## [Provided records]
- - - - - - -

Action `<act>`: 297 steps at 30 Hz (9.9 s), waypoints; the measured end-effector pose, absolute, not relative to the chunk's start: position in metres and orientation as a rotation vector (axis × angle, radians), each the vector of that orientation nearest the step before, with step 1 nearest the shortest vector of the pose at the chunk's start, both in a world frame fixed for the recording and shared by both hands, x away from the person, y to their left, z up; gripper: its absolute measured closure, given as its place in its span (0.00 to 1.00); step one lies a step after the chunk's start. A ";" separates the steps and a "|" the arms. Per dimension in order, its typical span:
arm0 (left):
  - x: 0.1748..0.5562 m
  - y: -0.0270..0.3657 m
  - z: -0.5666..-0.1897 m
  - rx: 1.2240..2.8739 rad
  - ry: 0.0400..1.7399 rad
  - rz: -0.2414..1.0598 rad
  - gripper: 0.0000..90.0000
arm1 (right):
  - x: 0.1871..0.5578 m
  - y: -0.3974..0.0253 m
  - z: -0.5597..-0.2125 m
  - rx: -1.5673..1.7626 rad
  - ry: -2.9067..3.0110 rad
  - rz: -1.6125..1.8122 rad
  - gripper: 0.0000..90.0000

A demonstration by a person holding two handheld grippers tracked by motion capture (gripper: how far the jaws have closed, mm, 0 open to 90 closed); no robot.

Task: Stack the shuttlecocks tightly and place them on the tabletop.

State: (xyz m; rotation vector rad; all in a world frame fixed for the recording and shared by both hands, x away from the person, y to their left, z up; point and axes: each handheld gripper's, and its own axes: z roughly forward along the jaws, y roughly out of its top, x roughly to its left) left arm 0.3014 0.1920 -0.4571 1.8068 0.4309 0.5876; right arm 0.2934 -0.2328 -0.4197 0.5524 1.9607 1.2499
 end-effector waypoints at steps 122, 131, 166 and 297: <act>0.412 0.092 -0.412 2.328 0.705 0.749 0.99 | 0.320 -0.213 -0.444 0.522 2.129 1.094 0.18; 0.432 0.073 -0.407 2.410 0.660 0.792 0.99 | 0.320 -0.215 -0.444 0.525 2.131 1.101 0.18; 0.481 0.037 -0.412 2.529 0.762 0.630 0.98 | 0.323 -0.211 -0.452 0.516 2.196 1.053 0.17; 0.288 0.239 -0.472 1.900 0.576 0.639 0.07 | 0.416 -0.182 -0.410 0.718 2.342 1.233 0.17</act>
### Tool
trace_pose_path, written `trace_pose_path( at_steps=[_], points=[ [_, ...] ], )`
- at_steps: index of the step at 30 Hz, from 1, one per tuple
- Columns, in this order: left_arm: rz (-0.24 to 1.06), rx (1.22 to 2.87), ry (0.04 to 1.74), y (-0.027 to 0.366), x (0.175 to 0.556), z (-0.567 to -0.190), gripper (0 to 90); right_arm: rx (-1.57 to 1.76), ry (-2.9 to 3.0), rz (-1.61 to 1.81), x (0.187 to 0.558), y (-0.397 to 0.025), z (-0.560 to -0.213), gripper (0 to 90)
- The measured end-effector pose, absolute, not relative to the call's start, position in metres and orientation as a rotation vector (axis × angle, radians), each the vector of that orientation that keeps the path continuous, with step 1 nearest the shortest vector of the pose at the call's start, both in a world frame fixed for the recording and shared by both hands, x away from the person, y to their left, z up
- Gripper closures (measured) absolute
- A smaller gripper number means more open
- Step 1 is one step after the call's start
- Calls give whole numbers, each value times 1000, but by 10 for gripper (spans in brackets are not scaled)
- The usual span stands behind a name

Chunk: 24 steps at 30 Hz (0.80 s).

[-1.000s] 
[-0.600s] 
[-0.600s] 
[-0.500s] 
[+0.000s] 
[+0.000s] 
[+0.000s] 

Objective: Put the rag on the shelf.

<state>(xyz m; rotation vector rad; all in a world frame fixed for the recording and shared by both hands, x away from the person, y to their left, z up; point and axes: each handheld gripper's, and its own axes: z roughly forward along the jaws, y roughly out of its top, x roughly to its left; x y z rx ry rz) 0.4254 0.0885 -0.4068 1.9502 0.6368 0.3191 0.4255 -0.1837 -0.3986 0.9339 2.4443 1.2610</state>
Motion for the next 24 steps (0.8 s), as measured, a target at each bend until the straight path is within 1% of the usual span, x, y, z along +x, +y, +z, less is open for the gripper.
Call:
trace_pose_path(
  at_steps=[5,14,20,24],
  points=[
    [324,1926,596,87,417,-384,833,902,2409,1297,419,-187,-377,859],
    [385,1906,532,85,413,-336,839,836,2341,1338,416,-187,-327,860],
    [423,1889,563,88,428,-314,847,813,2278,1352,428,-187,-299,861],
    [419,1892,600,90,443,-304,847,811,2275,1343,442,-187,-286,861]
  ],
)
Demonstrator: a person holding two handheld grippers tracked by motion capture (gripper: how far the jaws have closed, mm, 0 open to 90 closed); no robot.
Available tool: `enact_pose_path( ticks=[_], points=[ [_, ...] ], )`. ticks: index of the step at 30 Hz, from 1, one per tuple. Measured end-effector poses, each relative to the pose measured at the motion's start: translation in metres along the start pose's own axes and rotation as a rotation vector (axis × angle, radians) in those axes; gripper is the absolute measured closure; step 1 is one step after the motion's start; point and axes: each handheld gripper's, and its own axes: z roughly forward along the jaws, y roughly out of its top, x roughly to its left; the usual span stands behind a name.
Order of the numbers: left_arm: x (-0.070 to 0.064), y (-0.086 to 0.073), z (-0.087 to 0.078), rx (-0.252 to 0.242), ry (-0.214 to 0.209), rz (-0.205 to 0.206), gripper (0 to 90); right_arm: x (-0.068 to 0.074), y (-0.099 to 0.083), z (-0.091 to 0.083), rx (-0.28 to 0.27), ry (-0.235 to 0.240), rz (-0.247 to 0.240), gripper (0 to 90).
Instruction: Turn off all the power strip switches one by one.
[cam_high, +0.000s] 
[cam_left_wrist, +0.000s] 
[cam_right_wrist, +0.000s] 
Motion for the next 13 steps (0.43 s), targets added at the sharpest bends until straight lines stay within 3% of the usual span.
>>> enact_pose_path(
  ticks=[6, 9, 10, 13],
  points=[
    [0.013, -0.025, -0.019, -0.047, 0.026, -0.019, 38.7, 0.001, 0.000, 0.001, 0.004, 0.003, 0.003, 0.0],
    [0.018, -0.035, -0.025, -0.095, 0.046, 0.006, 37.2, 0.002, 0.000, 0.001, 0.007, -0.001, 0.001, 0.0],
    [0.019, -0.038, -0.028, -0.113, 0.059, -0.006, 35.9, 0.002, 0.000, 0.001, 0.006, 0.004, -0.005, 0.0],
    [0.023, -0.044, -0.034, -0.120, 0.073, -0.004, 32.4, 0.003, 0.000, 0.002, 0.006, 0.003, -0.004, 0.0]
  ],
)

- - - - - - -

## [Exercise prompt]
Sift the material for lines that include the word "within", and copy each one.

## [Solution to the problem]
Motion for the next 24 steps (0.8 s), as measured, a target at each bend until the straight path is within 1% of the usual span, x, y, z along +x, +y, +z, less is open for the gripper.
Motion for the next 13 steps (0.43 s), targets added at the sharpest bends until straight lines stay within 3% of the usual span.

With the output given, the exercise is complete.